# infection or skin disease? (please check attached picture)



## Dart frog lover (Nov 8, 2020)

My oophaga bulls eye has something white skin around mouth. (please check attached picture)
The frog has the same condition for 3 weeks, it does not looks it gets better.
Does anyone know if it's infection or skin diseases?
If it's disease, could I know how to treat it?
I appreciate any suggestion or idea.
Best regards,


----------



## Tijl (Feb 28, 2019)

That is a large bacterial infection!


----------



## Socratic Monologue (Apr 7, 2018)

I think getting that frog to a qualified vet as soon as possible would be the most responsible course of action.


----------



## Dart frog lover (Nov 8, 2020)

Tijl said:


> That is a large bacterial infection!


Infection!!! thank you very much for your reply.


----------



## Dart frog lover (Nov 8, 2020)

Socratic Monologue said:


> I think getting that frog to a qualified vet as soon as possible would be the most responsible course of action.


I appreciate your suggestion. I will take her to vet doctor as soon as possible. Thank you so much again.


----------



## Tijl (Feb 28, 2019)

Best of luck! keep us up to date.


----------



## macg (Apr 19, 2018)

If it will take days to get it to a vet, you can use neosporin WITHOUT pain reliever to begin fighting the infection.


----------



## Dane (Aug 19, 2004)

Is this a recent Tesoros import?


----------



## Tijl (Feb 28, 2019)

How does an Infected wound of an injured animals has annything to do with the disinfection of an aquarium or vivarium? Or how does this prevent that?


----------



## Kmc (Jul 26, 2019)

Tijl said:


> How does an Infected wound of an injured animals has annything to do with the disinfection of an aquarium or vivarium? Or how does this prevent that?





Tijl said:


> How does an Infected wound of an injured animals has annything to do with the disinfection of an aquarium or vivarium? Or how does this prevent that?


----------



## Kmc (Jul 26, 2019)

Broad spectrum antibiotic ointments in ophthalmic versions are more compatible with frog skin than over the counter standard both in vehicle and dosage delivery. Over the counter neosporin is hydrophobic and can interfere with normal healing of corneum and cause scarring.
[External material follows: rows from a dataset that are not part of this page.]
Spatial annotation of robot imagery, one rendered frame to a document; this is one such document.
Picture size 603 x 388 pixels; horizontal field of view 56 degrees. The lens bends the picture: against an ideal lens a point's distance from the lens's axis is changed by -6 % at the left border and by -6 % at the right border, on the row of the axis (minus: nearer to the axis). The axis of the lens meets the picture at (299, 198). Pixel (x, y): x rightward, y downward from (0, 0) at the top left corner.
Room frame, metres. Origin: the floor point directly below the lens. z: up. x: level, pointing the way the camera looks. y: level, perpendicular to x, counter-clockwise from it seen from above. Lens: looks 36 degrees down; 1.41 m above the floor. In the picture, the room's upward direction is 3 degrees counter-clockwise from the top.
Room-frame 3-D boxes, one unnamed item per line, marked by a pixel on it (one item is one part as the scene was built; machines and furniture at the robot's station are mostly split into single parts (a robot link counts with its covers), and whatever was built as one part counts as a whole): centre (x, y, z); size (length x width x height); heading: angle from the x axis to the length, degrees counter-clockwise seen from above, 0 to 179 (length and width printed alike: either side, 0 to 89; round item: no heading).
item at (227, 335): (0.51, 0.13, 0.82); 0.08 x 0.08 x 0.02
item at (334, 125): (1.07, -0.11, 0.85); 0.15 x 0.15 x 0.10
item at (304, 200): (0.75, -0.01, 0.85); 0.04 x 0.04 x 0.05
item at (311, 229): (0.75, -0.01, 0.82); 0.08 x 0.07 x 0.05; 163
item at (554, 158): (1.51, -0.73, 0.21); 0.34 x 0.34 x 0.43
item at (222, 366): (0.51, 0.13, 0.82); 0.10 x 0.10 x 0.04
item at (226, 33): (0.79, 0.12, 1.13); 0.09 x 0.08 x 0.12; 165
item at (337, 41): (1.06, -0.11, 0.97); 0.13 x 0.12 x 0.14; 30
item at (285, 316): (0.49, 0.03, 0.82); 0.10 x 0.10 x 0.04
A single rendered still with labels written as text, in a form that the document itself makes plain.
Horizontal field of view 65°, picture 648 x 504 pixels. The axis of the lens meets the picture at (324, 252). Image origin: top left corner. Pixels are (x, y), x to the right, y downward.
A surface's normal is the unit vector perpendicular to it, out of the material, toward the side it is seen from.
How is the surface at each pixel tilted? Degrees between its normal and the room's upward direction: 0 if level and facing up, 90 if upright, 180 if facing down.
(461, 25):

I renew a prescription of ophthalmic Neosporin 3.5g every year because its so good to have on hand for emergencies. A transparent connection and communication with ones dr or vet can usually accomplish.


----------



## Johanovich (Jan 23, 2017)

Seems like he scratched his/her nose and it got a bit infected. The way it looks suggests to me a piece of skin got torn off. Like others said, vet and maybe some first aid. Silversufladiazine is also a great ointment for these type of wounds.


----------



## David Kurn (Aug 26, 2019)

Dart frog lover said:


> My oophaga bulls eye has something white skin around mouth. (please check attached picture)
> The frog has the same condition for 3 weeks, it does not looks it gets better.
> Does anyone know if it's infection or skin diseases?
> If it's disease, could I know how to treat it?
> ...


Could be fungal if the case try a little clotrimazole or miconazole cream 3 times daily


----------



## Kmc (Jul 26, 2019)

In a laptop zoom it doesnt look 'angry' ie there isnt noticible inflamation or seeping.
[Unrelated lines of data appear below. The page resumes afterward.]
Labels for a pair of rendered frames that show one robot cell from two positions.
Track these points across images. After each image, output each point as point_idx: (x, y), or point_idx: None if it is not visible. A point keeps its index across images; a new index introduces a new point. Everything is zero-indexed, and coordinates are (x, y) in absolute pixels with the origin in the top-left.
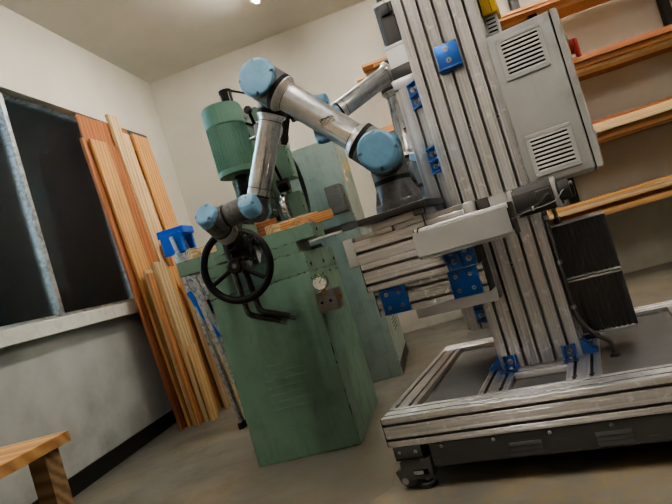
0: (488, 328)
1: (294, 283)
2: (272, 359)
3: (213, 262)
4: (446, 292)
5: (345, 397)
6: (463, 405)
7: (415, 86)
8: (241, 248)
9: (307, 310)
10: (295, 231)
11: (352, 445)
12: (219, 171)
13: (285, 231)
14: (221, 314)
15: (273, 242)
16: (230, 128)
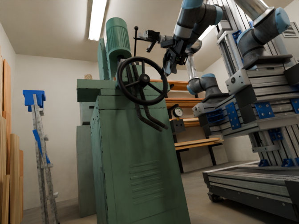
0: (276, 145)
1: (158, 112)
2: (138, 159)
3: (107, 86)
4: (291, 110)
5: (183, 192)
6: None
7: (239, 33)
8: (184, 49)
9: (164, 130)
10: (161, 85)
11: None
12: (113, 47)
13: (155, 83)
14: (105, 121)
15: (148, 86)
16: (125, 31)
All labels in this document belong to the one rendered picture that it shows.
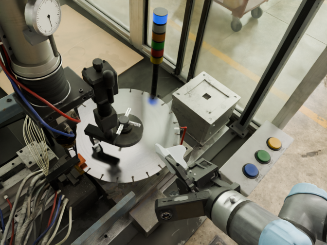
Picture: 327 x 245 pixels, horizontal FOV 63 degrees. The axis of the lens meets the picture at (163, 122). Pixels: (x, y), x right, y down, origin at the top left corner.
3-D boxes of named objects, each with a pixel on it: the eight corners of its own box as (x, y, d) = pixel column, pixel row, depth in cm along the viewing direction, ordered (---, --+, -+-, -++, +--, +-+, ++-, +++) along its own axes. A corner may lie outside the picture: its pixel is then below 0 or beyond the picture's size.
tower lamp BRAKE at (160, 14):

Abraded/torn amphibian skin will always appear startling and different than the dark granulated character of wound healing in birds and mammals unless its down deep into the fascia.
Its tempting to always want to Treat. A little gold guide is to apply antisepsis to fresh wounds to prevent infection, but avoid complicating healing areas that have already started to generate new cell layer.
Sometimes they heal faster that way if they eat well and dont re injure.


----------



## Kmc (Jul 26, 2019)

It is often recommended to keep a portion of the environment dryer than usual when frogs have skin injury. 
It seems counterintuitive, as when a guy has problems keepers are often compelled to lavish resources.

It is true though and they will often instinctively participate in seeking compatible conditions that promote their healing.

Good luck i hope it resolves, such gorgeous frogs.


----------



## Socratic Monologue (Apr 7, 2018)

@Dart frog lover, how did the vet visit go? Update us, so we know what to recommend next time.


----------



## Amagaeru (May 6, 2015)

Silver sulfadiazine is also a great go-to treatment medication for skin infection. 
How is the frog now?


----------